The Northern Mariana Islands lie north of Australia near the Philippines. The United States acquired the islands from Japan in World War II, with the last Japanese soldier “surrendering” to U.S. officials in 1972 on the island of Saipan. The solider hid for almost 30 years due to Japanese custom and honor related to surrendering and dying in combat.
The Northern Mariana Islands are a commonwealth of the United States. Qualified residents of the islands are citizens of the United States, but they do not vote in Federal Elections. Many federal laws do not apply to the Mariana Islands, such as labor laws.
Human rights abuses attributed to the lack of meaningful labor oversight have been the subject of controversy on the islands and on the mainland.
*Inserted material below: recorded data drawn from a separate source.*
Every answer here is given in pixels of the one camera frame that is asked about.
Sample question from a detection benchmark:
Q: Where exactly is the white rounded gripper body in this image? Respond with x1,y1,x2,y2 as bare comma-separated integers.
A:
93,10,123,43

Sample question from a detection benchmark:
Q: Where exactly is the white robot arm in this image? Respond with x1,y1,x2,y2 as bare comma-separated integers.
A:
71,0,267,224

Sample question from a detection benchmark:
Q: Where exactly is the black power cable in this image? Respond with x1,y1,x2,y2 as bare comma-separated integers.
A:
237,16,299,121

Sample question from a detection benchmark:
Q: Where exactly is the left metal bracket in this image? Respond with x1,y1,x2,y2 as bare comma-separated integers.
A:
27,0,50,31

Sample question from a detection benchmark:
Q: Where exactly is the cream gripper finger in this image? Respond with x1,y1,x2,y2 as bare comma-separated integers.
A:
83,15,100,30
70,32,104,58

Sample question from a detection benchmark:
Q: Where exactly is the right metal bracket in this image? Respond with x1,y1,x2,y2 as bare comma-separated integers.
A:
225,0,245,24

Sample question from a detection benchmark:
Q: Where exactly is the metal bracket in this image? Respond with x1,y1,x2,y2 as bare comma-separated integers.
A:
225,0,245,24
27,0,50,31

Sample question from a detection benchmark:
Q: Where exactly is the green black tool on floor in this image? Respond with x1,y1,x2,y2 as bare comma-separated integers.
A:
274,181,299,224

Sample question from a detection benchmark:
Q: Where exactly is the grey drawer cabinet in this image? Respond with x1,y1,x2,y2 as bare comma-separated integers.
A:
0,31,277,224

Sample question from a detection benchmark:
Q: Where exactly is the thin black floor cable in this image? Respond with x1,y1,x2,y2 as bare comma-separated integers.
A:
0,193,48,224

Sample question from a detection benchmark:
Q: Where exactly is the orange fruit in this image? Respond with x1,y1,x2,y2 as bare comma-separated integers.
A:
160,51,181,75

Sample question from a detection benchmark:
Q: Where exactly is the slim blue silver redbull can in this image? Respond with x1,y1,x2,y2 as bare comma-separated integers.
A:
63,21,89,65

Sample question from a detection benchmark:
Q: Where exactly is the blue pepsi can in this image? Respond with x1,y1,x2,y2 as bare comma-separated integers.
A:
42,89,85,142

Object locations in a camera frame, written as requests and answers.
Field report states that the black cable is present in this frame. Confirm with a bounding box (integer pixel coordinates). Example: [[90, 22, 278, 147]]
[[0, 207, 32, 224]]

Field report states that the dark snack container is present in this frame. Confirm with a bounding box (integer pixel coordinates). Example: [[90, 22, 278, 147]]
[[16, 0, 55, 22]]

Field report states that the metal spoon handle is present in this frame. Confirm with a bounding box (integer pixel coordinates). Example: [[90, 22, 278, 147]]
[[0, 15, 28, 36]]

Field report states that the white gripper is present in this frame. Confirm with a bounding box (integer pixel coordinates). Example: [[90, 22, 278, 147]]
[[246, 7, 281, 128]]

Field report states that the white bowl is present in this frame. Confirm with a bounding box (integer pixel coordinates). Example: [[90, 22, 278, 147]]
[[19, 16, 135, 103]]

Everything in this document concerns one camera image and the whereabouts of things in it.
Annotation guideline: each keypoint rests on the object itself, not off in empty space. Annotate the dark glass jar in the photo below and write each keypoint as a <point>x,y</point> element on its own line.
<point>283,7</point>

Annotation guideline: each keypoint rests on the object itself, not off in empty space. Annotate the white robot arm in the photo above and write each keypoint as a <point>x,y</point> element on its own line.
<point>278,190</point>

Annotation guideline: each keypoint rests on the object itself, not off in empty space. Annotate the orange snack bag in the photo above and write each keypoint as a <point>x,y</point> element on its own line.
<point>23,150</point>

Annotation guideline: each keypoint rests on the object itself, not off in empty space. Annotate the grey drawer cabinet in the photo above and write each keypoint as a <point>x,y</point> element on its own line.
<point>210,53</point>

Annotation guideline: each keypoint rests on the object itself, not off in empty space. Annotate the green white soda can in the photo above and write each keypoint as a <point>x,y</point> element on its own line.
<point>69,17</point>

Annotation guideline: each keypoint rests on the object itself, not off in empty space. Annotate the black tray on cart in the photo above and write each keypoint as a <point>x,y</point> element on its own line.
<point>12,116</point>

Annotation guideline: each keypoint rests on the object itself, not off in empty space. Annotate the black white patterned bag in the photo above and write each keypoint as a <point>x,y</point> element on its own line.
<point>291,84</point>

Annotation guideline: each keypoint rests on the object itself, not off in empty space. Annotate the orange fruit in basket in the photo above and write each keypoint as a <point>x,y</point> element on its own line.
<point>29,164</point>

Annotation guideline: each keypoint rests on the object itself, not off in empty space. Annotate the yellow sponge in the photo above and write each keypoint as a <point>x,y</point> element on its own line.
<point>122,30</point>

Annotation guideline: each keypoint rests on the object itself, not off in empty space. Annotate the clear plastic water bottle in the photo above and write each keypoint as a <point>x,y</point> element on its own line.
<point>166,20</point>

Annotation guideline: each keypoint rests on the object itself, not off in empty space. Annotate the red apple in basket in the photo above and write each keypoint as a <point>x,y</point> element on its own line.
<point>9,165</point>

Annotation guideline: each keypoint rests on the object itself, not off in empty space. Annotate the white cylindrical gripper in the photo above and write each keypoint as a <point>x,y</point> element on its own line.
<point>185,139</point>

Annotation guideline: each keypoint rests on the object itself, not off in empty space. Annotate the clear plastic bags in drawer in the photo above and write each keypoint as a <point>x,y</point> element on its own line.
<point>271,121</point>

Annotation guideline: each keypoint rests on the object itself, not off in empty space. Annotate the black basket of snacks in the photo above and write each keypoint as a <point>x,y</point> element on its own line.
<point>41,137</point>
Disgraced lobbyist Jack Abramoff was alleged to have had ties to business on the islands fighting to keep U.S. labor laws out of Northern Mariana. Island businesses interests have thus far relented, and the islands remain free of U.S. regulations such as minimum wage and hourly limits.
The Northern Mariana judicial system resembles that of any other American State. The island has a Supreme Court, Superior Court, and Federal District Court responsible to the 9th Circuit of the Federal Judicial System. There are currently 127 Northern Mariana lawyers practicing on the islands, with 4 new lawyers admitted in 2008.